▸ **Exercise**
Reproduce the records below exactly, with nothing altered.

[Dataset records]
--- START ---
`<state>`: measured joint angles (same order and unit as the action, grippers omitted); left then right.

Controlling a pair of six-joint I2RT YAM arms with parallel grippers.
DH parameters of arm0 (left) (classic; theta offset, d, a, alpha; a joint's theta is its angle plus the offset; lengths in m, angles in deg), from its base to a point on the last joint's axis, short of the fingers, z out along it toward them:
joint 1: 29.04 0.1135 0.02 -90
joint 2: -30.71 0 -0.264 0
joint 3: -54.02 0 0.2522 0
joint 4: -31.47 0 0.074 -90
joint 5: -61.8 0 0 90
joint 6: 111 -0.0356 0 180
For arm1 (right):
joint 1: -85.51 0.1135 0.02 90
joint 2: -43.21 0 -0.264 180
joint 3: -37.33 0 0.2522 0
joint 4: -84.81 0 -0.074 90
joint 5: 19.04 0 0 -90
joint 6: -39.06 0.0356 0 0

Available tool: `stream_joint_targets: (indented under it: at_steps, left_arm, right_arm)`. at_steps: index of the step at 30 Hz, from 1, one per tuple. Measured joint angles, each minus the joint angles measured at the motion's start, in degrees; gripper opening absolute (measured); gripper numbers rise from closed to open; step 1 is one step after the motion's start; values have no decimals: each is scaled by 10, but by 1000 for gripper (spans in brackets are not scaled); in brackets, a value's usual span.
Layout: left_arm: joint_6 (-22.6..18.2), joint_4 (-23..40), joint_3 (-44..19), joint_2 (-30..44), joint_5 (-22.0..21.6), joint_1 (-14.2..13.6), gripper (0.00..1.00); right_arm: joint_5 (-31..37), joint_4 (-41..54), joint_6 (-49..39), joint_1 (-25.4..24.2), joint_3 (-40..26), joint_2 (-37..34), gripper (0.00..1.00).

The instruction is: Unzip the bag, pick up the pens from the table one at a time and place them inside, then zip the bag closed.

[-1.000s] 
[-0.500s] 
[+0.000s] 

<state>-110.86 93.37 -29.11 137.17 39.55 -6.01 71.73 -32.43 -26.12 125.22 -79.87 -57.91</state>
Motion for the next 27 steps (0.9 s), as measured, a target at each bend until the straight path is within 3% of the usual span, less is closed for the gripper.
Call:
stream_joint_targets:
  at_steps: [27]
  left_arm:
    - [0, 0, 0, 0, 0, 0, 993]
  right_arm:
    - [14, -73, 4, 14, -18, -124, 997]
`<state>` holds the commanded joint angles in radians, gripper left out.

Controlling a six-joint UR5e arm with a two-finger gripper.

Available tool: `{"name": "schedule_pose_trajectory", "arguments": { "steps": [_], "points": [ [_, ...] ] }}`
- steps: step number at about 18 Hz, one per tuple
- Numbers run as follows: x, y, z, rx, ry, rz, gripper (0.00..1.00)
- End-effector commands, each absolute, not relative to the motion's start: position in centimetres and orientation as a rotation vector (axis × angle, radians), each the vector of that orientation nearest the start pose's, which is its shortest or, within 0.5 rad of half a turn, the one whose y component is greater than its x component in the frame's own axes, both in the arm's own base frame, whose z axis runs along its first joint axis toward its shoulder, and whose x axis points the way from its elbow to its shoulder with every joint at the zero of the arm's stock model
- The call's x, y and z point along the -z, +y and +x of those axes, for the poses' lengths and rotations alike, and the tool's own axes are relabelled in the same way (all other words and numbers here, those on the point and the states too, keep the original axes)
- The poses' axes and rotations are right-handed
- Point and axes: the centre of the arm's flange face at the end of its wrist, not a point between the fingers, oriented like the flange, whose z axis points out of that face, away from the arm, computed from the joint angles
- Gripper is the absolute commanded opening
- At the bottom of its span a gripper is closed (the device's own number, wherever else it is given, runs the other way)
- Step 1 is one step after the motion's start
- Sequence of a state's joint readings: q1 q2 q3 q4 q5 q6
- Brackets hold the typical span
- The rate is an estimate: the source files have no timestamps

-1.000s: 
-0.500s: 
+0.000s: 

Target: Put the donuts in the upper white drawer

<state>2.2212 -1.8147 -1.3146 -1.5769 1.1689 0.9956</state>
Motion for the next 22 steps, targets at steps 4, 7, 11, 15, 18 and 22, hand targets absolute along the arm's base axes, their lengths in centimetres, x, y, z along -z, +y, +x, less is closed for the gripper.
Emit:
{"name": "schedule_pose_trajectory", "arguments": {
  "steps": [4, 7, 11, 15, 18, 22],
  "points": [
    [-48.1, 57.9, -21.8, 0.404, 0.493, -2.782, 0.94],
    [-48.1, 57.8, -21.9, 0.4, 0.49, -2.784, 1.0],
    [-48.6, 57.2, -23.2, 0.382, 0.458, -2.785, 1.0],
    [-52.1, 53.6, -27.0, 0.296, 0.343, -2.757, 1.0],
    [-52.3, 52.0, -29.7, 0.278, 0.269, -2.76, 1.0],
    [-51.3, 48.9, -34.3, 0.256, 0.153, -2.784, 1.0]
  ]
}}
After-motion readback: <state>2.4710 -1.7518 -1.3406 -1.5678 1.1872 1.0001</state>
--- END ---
▸ **Solution below**
`<state>`: measured joint angles (same order and unit as the action, grippers omitted); left then right.

Controlling a pair of six-joint I2RT YAM arms with parallel grippers.
DH parameters of arm0 (left) (classic; theta offset, d, a, alpha; a joint's theta is its angle plus the offset; lengths in m, angles in deg), from its base to a point on the last joint's axis, short of the fingers, z out along it toward them:
joint 1: 29.04 0.1135 0.02 -90
joint 2: -30.71 0 -0.264 0
joint 3: -54.02 0 0.2522 0
joint 4: -31.47 0 0.074 -90
joint 5: -61.8 0 0 90
joint 6: 111 -0.0356 0 180
For arm1 (right):
joint 1: -85.51 0.1135 0.02 90
joint 2: -43.21 0 -0.264 180
joint 3: -37.33 0 0.2522 0
joint 4: -84.81 0 -0.074 90
joint 5: 19.04 0 0 -90
joint 6: -39.06 0.0356 0 0

Available tool: `stream_joint_targets: (indented under it: at_steps, left_arm, right_arm)`. at_steps: index of the step at 30 Hz, from 1, one per tuple. Measured joint angles, each minus the joint angles measured at the motion's start, in degrees; gripper opening absolute (measured); gripper numbers rise from closed to open; step 1 is one step after the motion's start; values have no decimals: each is scaled by 10, but by 1000 for gripper (spans in brackets are not scaled); in brackets, a value's usual span.
Layout: left_arm: joint_6 (-22.6..18.2), joint_4 (-23..40), joint_3 (-44..19), joint_2 (-30..44), joint_5 (-22.0..21.6), joint_1 (-14.2..13.6), gripper (0.00..1.00); right_arm: joint_5 (-31..37), joint_4 (-41..54), joint_6 (-49..39), joint_1 (-25.4..24.2), joint_3 (-40..26), joint_2 (-37..34), gripper (0.00..1.00).

The instruction is: Unzip the bag, pick up the pens from the table one at a time and place them inside, then zip the bag closed.

[-1.000s] 
[-0.500s] 
[+0.000s] 

<state>-110.86 93.37 -29.11 137.17 39.55 -6.01 71.73 -32.43 -26.12 125.22 -79.87 -57.91</state>
Motion for the next 27 steps (0.9 s), as measured, a target at each bend until the straight path is within 3% of the usual span, less is closed for the gripper.
Call:
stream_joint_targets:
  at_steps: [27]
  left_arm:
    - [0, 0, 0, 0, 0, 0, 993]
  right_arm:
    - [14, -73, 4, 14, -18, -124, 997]
`<state>` holds the commanded joint angles in radians, gripper left out.

Controlling a six-joint UR5e arm with a two-finger gripper.

Available tool: `{"name": "schedule_pose_trajectory", "arguments": { "steps": [_], "points": [ [_, ...] ] }}`
- steps: step number at about 18 Hz, one per tuple
- Numbers run as follows: x, y, z, rx, ry, rz, gripper (0.00..1.00)
- End-effector commands, each absolute, not relative to the motion's start: position in centimetres and orientation as a rotation vector (axis × angle, radians), each the vector of that orientation nearest the start pose's, which is its shortest or, within 0.5 rad of half a turn, the one whose y component is greater than its x component in the frame's own axes, both in the arm's own base frame, whose z axis runs along its first joint axis toward its shoulder, and whose x axis points the way from its elbow to its shoulder with every joint at the zero of the arm's stock model
- The call's x, y and z point along the -z, +y and +x of those axes, for the poses' lengths and rotations alike, and the tool's own axes are relabelled in the same way (all other words and numbers here, those on the point and the states too, keep the original axes)
- The poses' axes and rotations are right-handed
- Point and axes: the centre of the arm's flange face at the end of its wrist, not a point between the fingers, oriented like the flange, whose z axis points out of that face, away from the arm, computed from the joint angles
- Gripper is the absolute commanded opening
- At the bottom of its span a gripper is closed (the device's own number, wherever else it is given, runs the other way)
- Step 1 is one step after the motion's start
- Sequence of a state's joint readings: q1 q2 q3 q4 q5 q6
- Brackets hold the typical span
- The rate is an estimate: the source files have no timestamps

-1.000s: 
-0.500s: 
+0.000s: 

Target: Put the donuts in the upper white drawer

<state>2.2212 -1.8147 -1.3146 -1.5769 1.1689 0.9956</state>
Motion for the next 22 steps, targets at steps 4, 7, 11, 15, 18 and 22, hand targets absolute along the arm's base axes, their lengths in centimetres, x, y, z along -z, +y, +x, less is closed for the gripper.
Emit:
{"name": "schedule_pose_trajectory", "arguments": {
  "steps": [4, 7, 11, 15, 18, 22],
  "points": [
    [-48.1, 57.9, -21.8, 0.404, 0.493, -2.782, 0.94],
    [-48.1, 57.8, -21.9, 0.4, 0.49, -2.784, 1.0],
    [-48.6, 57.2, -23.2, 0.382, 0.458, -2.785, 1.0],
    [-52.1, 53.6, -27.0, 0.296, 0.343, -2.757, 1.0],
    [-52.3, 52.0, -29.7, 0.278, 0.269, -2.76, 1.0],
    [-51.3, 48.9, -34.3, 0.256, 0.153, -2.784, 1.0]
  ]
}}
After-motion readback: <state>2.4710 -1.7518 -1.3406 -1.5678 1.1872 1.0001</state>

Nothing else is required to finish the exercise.